Mama Fuel. Recipes to support breastfeeding

Mama Fuel. Filling the cup that feeds them.

It’s easy to forget your own needs when you have a newborn to care for, but feeding yourself properly and looking after yourself physically and emotionally, is key to caring for them. This is the case for all mums, but even more so if your breastfeeding.  You have to fill the cup that feeds them

 A mothers milk should be perfectly nutritionally balanced, but there are some ways that mamas can boost their supply and optimise their milk, and mamas should explore all options. Try increasing feeds, on demand nursing, skin to skin, expressing. What and how you eat can also play a significant role.

The fundamentals of a breastfeeding diet are to eat well and to eat often. Whilst there is limited empirical evidence into the efficacy of foods in helping lactation and milk supply, some key ingredients have been used for centuries to assist women with milk making, across the world in different cultures. These ingredients are called ‘galactagogues’ and are known as ‘lactogenic’. They increase milk supply through promoting prolactin and oxytocin.

 Oats, whole grains, pulses (especially chickpeas), nuts (especially almonds), protein and lots of leafy greens all promote milk supply as well as being staples in a healthy diet. Certain herbs and spices such fennel, fenugreek and cumin also really help boost milk supply.

 

As a mum, time is precious, so why not try cooking larger quantities than you need, so you can turn leftovers into other dishes, saving you time the next day, and or filling your freezer. I’ve pulled together some  tasty ideas for autumn and winter that will nourish you and boost your milk supply, and that are suitable for the whole family.

 

This Autumn and Winter, start the day with porridge

Oats are one of our most nutritious foods. They contain proteins, vitamins, minerals and trace elements that nourish the nerves, support the metabolism of fats and uplift the spirit. Who doesn’t conjure up happy images when presented with a steaming bowl of creamy porridge. In traditional medicine, both the seed and the leaf are used. Soak the oats overnight, to halve the cooking time.

Try topping with your favourite nuts, seeds and fruit for a turbo boost.

 

Spiced almond and date porridge (serves 4)

160g porridge oats

8 pitted dates (medjool are the best)

100ml almond milk

400ml almond milk

½ tsp ground cinnamon

A drizzle of date syrup for serving

Toasted flaked almonds to sprinkle on top.

 

Soak the oats and chopped dates overnight in 400ml cold water

In the morning, tip into a pan and add 400ml almond milk and ½ tsp cinnamon.
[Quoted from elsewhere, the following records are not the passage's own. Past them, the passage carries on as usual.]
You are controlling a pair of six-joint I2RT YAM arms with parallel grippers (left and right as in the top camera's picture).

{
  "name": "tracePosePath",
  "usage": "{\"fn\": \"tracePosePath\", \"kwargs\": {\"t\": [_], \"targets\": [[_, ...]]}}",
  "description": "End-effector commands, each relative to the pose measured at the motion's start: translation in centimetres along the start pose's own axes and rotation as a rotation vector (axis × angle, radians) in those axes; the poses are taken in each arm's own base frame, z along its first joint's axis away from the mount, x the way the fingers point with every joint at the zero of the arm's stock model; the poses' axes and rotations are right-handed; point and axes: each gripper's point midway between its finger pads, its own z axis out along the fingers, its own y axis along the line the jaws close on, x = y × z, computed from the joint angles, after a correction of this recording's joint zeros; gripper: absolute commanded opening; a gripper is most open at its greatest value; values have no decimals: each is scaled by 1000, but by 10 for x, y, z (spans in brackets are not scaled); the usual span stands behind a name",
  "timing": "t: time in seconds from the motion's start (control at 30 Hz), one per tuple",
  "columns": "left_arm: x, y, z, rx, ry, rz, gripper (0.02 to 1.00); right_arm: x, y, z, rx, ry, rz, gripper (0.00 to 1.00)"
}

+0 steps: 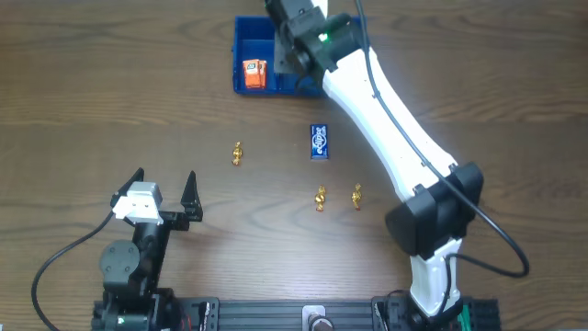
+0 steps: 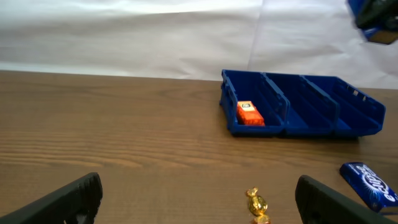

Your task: Sort Candies Into Trays

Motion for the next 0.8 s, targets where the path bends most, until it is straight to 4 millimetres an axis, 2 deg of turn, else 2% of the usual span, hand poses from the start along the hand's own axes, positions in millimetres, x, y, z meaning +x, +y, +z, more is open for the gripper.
{"fn": "tracePosePath", "kwargs": {"t": [0.03, 0.1, 0.2, 0.43, 0.47, 0.5, 0.53, 0.6, 0.7, 0.77, 0.8], "targets": [[16, 0, 1, 10, 47, -1, 998, -6, -7, 71, 39, -11, -36, 176], [16, 0, 1, 9, 48, -1, 998, 0, -7, 97, 47, -1, -32, 187], [16, 0, 1, 10, 47, -1, 998, 9, -7, 117, 60, 21, -37, 198], [16, 0, 1, 10, 47, -1, 998, 7, -16, 117, 92, 17, -4, 211], [16, 0, 1, 9, 48, -1, 998, 7, -16, 117, 92, 16, -4, 240], [16, 0, 1, 9, 48, -1, 998, 7, -16, 117, 92, 16, -4, 380], [16, 0, 1, 9, 48, -1, 998, 6, -16, 117, 90, 14, -4, 568], [16, 0, 1, 9, 48, -1, 998, 5, -16, 117, 88, 10, -2, 796], [16, 0, 1, 10, 47, -1, 998, 1, -18, 110, 86, 3, 3, 893], [16, 0, 1, 9, 48, -1, 996, -12, -19, 77, 73, -24, 6, 915], [16, 0, 1, 10, 47, -1, 998, -20, -17, 46, 56, -50, 5, 915]]}}
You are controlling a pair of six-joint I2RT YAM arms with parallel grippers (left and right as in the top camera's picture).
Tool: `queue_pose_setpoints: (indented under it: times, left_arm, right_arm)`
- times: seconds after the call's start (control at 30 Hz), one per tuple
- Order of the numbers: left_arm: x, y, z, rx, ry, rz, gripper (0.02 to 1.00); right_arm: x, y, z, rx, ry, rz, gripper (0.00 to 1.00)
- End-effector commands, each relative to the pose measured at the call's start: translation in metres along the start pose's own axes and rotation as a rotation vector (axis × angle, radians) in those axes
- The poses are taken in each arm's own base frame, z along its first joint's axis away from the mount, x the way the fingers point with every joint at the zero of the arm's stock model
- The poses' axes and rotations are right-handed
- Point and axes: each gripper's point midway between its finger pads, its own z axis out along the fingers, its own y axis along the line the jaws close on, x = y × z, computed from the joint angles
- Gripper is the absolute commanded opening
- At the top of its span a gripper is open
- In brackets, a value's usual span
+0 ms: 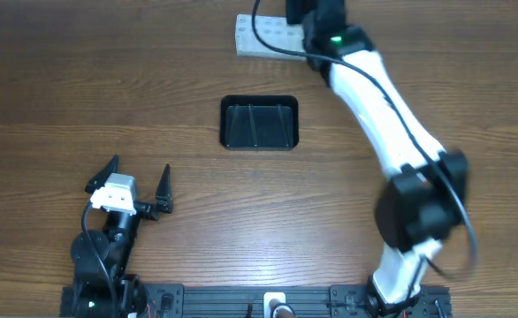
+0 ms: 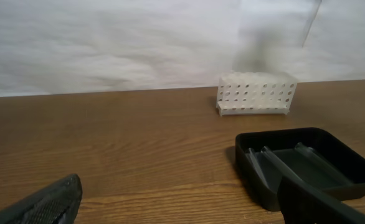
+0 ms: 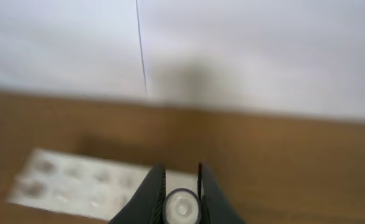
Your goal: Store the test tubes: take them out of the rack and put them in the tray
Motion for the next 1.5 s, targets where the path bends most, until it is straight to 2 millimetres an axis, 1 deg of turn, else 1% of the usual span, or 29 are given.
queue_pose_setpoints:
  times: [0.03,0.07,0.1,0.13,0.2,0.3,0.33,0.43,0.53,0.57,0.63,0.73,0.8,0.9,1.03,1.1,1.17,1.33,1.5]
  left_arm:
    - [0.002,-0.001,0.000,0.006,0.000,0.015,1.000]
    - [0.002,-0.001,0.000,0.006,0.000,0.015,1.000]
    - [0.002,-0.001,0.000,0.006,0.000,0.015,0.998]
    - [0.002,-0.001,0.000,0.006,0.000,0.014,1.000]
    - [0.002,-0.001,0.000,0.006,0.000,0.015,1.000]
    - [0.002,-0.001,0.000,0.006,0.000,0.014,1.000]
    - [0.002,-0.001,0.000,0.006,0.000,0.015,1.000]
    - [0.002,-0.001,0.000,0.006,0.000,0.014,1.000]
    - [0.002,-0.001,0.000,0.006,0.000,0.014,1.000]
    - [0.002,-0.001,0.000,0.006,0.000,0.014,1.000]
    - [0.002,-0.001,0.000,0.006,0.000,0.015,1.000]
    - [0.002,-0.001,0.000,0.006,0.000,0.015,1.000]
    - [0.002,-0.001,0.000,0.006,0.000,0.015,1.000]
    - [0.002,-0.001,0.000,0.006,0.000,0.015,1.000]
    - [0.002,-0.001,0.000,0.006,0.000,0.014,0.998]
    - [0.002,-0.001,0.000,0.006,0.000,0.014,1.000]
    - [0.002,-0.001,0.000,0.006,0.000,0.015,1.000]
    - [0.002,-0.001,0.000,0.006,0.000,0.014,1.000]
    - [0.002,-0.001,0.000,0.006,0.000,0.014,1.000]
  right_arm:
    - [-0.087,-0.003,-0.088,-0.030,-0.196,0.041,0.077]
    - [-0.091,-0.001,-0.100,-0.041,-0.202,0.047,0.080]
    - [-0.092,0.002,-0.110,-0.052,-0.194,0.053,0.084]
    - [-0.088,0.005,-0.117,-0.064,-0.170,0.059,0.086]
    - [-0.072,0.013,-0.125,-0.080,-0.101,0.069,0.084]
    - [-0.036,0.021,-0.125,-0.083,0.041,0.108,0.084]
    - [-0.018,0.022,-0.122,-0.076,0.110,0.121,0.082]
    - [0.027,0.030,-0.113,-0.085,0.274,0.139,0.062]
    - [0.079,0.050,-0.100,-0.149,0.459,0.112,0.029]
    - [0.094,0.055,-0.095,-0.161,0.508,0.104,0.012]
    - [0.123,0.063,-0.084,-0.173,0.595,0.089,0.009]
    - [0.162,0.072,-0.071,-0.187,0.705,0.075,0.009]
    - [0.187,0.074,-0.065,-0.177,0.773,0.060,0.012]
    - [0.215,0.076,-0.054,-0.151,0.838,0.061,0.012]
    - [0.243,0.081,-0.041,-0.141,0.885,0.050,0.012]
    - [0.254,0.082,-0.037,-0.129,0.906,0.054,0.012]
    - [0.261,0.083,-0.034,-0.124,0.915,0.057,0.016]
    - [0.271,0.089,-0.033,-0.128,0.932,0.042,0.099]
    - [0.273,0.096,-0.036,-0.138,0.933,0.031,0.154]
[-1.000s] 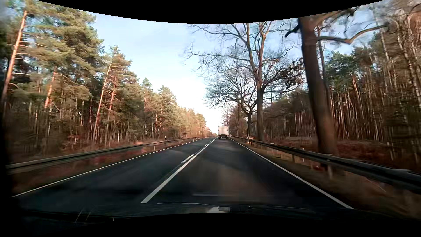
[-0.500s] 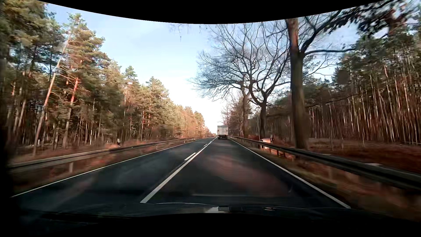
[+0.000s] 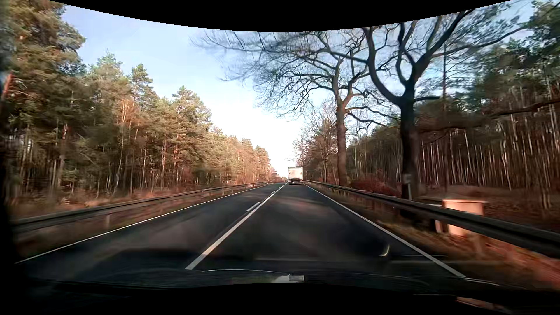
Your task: Follow the waypoints while adhering to traffic rules and regulations
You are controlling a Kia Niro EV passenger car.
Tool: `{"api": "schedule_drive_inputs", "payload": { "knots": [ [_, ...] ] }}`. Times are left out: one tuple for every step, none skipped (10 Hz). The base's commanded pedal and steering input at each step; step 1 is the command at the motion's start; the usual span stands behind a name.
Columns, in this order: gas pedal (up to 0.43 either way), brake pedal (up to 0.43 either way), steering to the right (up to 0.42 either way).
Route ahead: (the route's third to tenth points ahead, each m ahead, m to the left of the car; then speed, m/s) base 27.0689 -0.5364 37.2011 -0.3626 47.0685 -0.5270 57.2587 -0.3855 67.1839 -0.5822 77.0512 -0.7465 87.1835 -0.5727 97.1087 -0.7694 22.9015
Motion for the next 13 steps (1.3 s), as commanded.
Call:
{"api": "schedule_drive_inputs", "payload": {
  "knots": [
    [0.240, 0.000, 0.000],
    [0.240, 0.000, -0.001],
    [0.240, 0.000, -0.001],
    [0.240, 0.000, -0.001],
    [0.240, 0.000, -0.001],
    [0.240, 0.000, -0.001],
    [0.248, 0.000, -0.001],
    [0.248, 0.000, -0.001],
    [0.248, 0.000, -0.001],
    [0.248, 0.000, -0.001],
    [0.248, 0.000, -0.001],
    [0.248, 0.000, -0.001],
    [0.248, 0.000, -0.001]
  ]
}}
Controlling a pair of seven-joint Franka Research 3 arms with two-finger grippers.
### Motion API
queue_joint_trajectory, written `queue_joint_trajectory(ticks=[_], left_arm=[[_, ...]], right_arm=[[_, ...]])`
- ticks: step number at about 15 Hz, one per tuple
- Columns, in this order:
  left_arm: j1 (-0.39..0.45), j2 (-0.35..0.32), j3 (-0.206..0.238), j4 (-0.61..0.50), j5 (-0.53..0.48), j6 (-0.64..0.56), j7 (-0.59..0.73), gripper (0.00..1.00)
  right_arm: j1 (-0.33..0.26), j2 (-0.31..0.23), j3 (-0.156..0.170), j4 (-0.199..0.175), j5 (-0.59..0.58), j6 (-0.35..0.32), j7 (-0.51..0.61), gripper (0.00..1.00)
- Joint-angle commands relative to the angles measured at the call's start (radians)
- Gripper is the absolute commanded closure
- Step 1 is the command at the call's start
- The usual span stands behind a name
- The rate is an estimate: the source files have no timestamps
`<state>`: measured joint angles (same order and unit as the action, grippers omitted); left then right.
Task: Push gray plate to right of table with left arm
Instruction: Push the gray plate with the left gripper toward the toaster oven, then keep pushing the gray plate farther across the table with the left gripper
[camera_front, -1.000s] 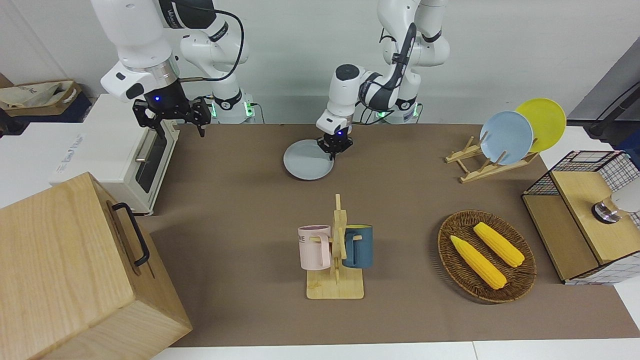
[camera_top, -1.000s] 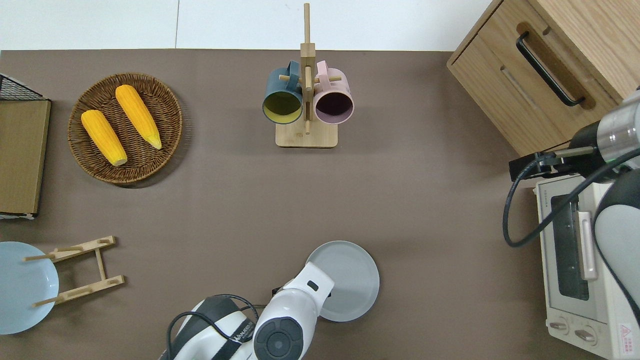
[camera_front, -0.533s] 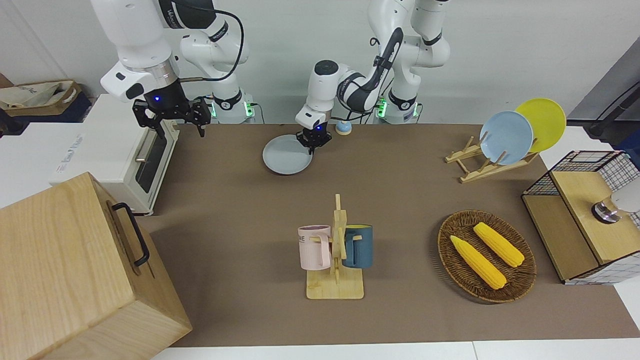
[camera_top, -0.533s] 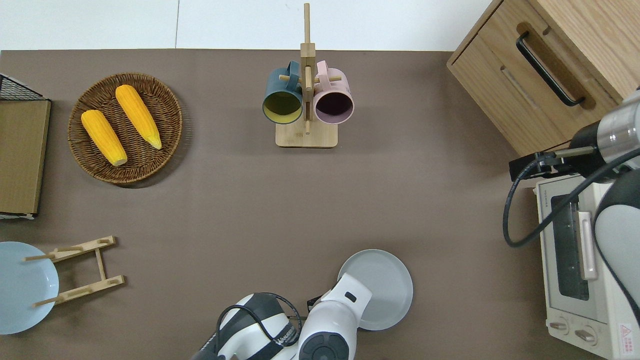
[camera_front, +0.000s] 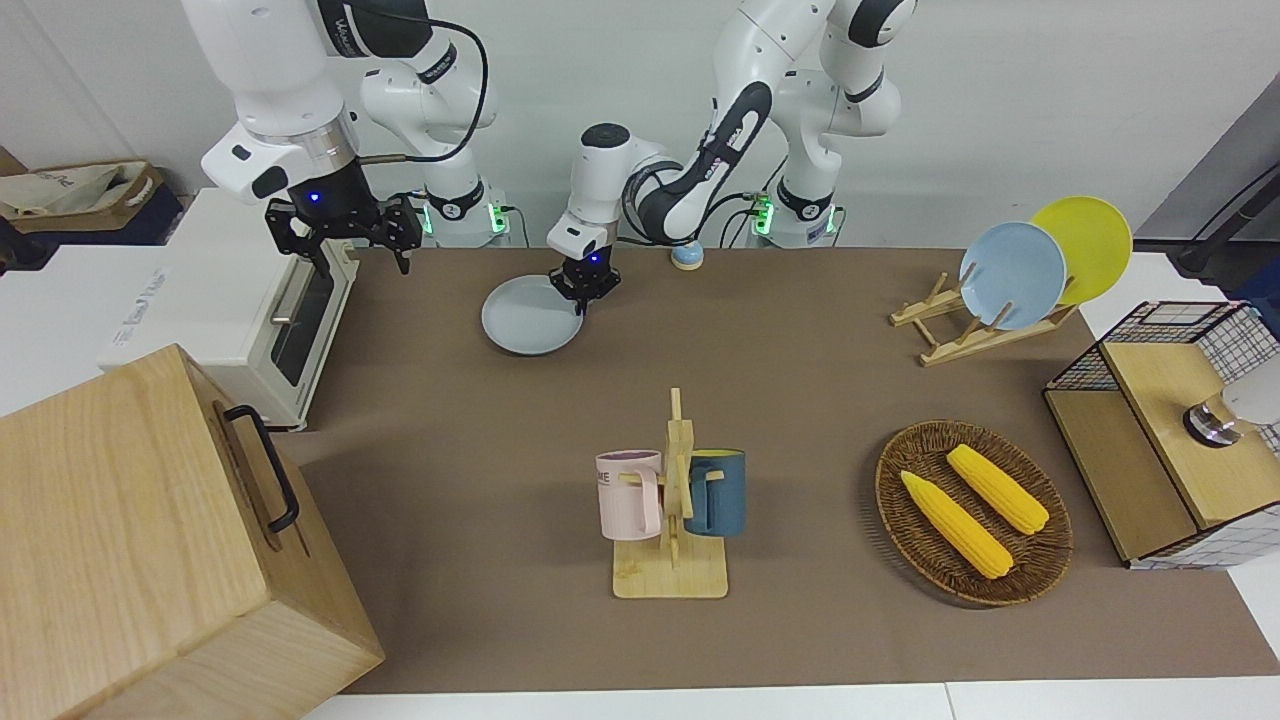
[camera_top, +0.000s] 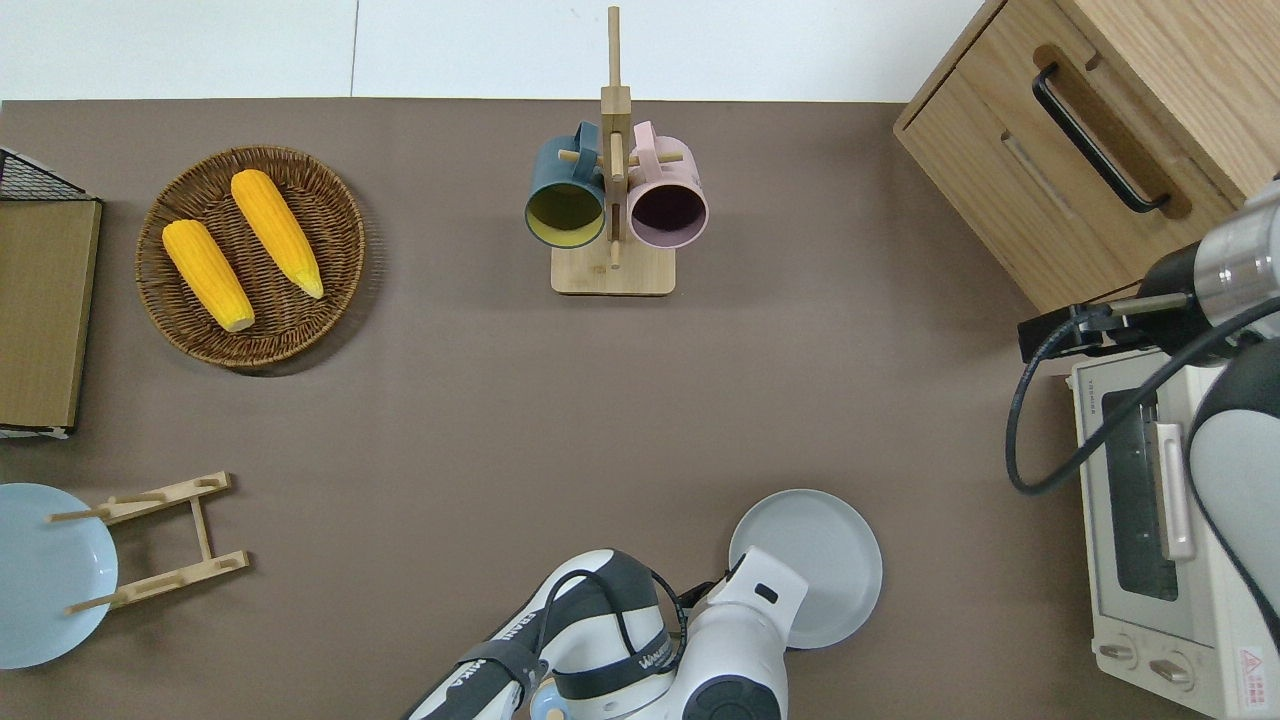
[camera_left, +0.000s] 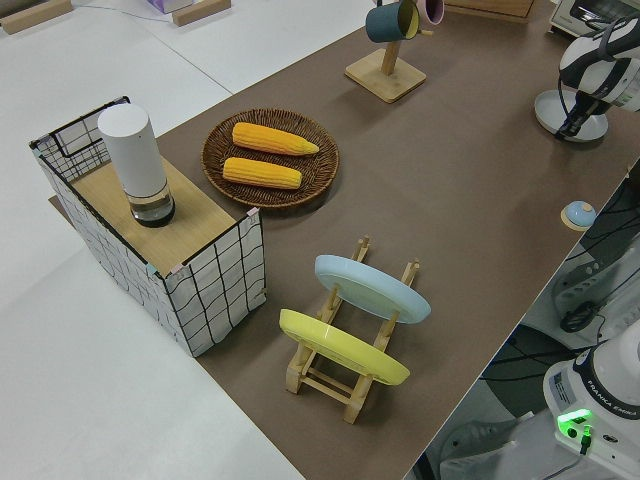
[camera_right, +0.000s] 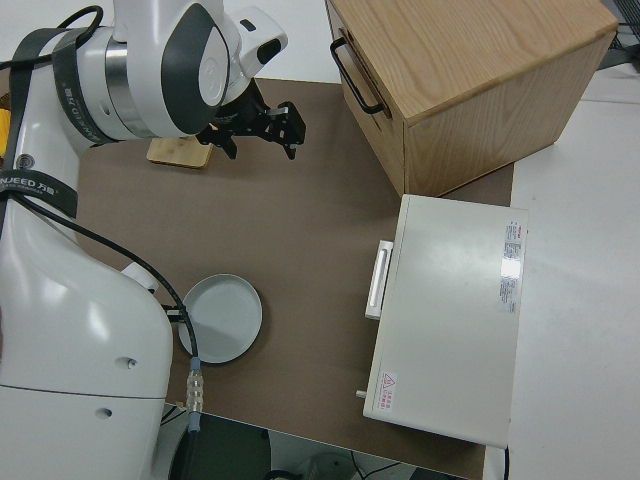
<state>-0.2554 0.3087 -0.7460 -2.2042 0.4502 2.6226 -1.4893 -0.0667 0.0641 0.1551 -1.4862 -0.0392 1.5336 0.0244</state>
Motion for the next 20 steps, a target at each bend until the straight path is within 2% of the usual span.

Place over a low heat and simmer, stirring frequently for 5  minutes, or until the porridge has thickened.

Pour into a bowl and top with toasted flaked almonds and date syrup.

Made too much? No worries, pour into a lined baking tin and bake in the oven for 35 minutes. Leave to cool and chop into ‘fingers’ and you’ll have your own home made porridge bars for snacks through the day.

Relax with a warming Moroccan stew (make a chicken version or a vege version). Serves 6-8

It’s the chickpeas and spices that make this a real milk booster, as well as being totally delicious! Warm food also promotes oxytocin flow, and feelings of relaxation, which help with let down.

2 sliced red onions

2 sliced red peppers

8 chicken thighs or 1 small butternut squash

2 Tablespoons harissa spice

1 teaspoon fennel seeds

2 tins chickpeas

2 tins tomatoes

2 Tablespoons tomato puree

Pop all the ingredients in a pan. Bring to the boil. Cover and reduce the heat, and simmer for 45 minutes.

Taking shortcuts is OK! Why not serve with a packet of microwave brown rice and some greens.

Cooked too much? Turn into a soup by adding more water to the leftovers and cooking on a low head for a further 30 minutes, or turn into a ‘shakshuka’ below.

Lunch Shakshuka

If you made a vege version of the moroccan stew for supper, use leftovers to make a quick ‘shakshuka’ for lunch. Pop a couple of spoons of the leftovers in a frying pan. Create ‘pockets’ for the eggs and cook slowly, till the whites are set and the yolk is still runny. Sprinkle with fresh herbs and serve with crusty wholegrain bread.